PROMPT: Look through the material below and give the number of lines holding "camera", with no other words.

+===+

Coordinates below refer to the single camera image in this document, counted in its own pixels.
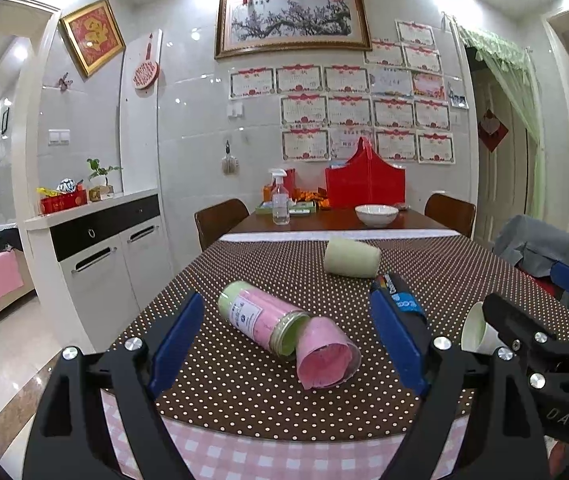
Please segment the pink paper cup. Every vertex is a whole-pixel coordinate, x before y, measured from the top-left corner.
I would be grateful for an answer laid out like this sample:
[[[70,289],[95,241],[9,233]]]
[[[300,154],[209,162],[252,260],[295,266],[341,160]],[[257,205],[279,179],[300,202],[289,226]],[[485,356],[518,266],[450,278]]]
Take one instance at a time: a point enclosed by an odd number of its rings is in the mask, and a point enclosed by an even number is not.
[[[296,375],[305,390],[329,389],[353,377],[361,352],[331,318],[311,318],[295,350]]]

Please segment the green pink plastic jar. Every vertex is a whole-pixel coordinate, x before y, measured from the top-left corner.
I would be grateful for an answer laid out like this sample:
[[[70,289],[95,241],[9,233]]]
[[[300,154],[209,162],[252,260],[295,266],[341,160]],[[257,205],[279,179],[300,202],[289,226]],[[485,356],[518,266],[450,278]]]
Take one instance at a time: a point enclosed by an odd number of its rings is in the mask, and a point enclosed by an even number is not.
[[[294,356],[299,335],[310,320],[303,309],[242,281],[229,284],[217,304],[226,322],[283,360]]]

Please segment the white paper cup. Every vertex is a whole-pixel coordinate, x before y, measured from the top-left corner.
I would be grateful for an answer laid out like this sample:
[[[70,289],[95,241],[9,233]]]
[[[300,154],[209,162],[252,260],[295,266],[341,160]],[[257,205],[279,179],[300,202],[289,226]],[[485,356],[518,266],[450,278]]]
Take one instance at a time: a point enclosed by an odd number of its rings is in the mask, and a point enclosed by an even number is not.
[[[502,346],[503,342],[499,339],[497,330],[485,320],[482,301],[473,304],[462,327],[461,349],[479,354],[493,354]]]

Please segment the grey jacket on chair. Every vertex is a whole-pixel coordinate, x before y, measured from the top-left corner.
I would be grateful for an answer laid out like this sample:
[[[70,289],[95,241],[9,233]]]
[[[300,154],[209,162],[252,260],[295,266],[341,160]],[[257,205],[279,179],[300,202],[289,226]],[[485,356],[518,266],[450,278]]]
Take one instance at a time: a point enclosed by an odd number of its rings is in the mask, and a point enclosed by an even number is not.
[[[569,309],[569,290],[551,276],[561,262],[569,267],[569,233],[525,214],[510,219],[499,232],[493,253],[524,272]]]

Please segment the brown polka dot tablecloth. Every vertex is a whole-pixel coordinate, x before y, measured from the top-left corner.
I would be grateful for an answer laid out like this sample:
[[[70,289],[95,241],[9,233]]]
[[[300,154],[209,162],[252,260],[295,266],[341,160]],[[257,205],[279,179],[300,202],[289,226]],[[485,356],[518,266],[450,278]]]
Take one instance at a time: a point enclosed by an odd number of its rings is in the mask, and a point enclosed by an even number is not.
[[[491,292],[569,341],[569,310],[505,260],[461,235],[373,240],[383,272],[409,285],[411,311],[459,341],[471,308]],[[289,441],[383,438],[409,429],[420,402],[377,338],[366,278],[330,273],[324,240],[216,242],[125,330],[142,337],[190,292],[202,326],[162,416],[234,436]]]

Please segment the right brown wooden chair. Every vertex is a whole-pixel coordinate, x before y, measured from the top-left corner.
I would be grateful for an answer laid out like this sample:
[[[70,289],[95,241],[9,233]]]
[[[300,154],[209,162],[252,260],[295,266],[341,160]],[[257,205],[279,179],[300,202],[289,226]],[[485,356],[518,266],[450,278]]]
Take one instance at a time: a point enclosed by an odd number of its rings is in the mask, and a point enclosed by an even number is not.
[[[472,237],[476,207],[471,203],[446,194],[434,193],[426,201],[424,214],[448,229]]]

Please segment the white black sideboard cabinet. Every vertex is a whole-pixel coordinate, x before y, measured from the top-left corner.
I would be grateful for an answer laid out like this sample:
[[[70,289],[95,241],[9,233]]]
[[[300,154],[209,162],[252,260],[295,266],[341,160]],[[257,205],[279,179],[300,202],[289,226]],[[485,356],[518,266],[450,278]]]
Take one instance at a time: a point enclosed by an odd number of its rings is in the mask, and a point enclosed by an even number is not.
[[[106,350],[175,276],[156,188],[27,220],[23,234],[63,347]]]

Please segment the red diamond door decoration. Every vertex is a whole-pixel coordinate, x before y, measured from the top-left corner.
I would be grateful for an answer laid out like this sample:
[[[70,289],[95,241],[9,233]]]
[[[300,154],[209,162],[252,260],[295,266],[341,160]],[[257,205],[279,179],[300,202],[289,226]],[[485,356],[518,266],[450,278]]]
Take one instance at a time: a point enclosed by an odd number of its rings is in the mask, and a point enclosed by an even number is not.
[[[509,133],[509,128],[491,110],[486,110],[477,124],[477,133],[479,140],[493,153]]]

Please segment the white ceramic bowl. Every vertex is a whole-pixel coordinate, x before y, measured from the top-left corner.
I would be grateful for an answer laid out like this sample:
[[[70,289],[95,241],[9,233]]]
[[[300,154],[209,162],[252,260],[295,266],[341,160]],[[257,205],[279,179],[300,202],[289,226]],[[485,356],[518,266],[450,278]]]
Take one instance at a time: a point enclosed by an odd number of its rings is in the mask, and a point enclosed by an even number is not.
[[[388,205],[360,205],[355,208],[357,218],[369,228],[385,228],[395,221],[399,210]]]

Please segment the small potted green plant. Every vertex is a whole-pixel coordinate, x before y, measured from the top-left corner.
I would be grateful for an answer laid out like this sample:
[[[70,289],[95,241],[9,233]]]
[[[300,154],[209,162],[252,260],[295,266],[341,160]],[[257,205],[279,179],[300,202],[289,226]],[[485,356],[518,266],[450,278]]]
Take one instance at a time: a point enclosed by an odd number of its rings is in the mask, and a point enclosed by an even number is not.
[[[112,165],[104,167],[98,158],[88,158],[87,164],[90,169],[88,200],[91,203],[97,203],[101,202],[103,198],[112,197],[114,188],[109,181],[109,175],[121,171],[122,167]]]

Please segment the orange snack packets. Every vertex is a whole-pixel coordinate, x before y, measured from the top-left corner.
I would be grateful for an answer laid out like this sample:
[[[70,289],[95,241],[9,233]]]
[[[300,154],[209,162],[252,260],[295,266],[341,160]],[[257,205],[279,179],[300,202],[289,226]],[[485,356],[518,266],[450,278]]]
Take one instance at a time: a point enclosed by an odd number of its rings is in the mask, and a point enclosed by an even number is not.
[[[331,208],[327,191],[324,188],[317,188],[315,191],[305,191],[297,188],[294,191],[296,203],[313,203],[317,210],[329,210]]]

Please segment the clear spray bottle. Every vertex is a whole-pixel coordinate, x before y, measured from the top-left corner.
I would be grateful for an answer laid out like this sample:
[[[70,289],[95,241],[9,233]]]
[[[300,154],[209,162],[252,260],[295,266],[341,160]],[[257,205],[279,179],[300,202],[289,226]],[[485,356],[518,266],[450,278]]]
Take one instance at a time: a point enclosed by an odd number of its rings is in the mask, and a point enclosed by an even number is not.
[[[290,223],[289,192],[284,186],[286,171],[271,169],[274,187],[271,190],[271,218],[276,226],[287,226]]]

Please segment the gold framed red artwork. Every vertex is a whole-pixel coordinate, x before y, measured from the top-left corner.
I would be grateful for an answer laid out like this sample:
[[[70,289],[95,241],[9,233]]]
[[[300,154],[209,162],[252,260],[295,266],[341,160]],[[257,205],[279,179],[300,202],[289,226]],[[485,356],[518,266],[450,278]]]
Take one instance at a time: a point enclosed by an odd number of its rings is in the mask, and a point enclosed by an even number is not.
[[[84,78],[91,77],[125,50],[110,0],[98,0],[62,16],[61,34]]]

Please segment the hanging wall brush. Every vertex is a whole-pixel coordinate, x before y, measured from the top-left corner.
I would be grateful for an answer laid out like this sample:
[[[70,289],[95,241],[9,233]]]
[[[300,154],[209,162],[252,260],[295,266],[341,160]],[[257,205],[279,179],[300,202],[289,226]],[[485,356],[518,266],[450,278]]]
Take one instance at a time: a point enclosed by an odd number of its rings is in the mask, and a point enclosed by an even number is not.
[[[222,173],[225,176],[232,176],[239,170],[239,163],[237,157],[231,153],[231,144],[227,140],[225,143],[225,155],[222,157]]]

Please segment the round red wall ornament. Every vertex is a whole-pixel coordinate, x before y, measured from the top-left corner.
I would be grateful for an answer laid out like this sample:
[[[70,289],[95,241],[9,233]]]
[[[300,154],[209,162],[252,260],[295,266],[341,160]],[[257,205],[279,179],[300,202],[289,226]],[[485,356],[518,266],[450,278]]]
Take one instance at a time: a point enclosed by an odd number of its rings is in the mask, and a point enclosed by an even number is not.
[[[138,64],[134,71],[134,76],[132,76],[132,84],[136,90],[147,90],[155,83],[160,74],[160,64],[152,58],[152,47],[153,35],[150,34],[146,50],[144,51],[144,58]]]

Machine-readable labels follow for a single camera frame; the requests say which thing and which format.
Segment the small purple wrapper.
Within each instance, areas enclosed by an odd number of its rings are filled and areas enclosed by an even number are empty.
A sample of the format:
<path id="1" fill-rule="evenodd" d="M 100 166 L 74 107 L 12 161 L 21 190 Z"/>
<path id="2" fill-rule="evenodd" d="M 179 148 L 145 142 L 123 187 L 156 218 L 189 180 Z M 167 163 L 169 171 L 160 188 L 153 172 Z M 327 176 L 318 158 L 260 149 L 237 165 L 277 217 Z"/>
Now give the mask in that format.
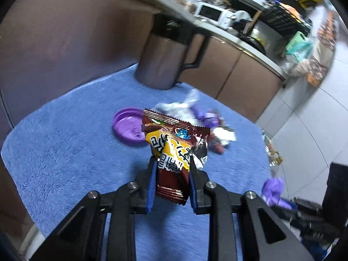
<path id="1" fill-rule="evenodd" d="M 261 198 L 269 207 L 278 206 L 285 209 L 292 209 L 292 206 L 281 198 L 284 189 L 284 181 L 281 177 L 272 177 L 265 181 Z"/>

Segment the silver red wrapper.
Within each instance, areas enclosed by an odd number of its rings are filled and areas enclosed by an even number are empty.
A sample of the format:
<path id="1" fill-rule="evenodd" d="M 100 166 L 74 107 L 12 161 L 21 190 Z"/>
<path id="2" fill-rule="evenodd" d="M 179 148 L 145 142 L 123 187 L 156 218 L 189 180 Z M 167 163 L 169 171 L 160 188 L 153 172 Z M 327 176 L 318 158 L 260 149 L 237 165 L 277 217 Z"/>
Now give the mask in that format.
<path id="1" fill-rule="evenodd" d="M 216 154 L 223 154 L 230 142 L 236 141 L 235 131 L 228 127 L 215 127 L 211 130 L 208 148 Z"/>

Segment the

+===+

SOLUTION TO THIS TASK: 2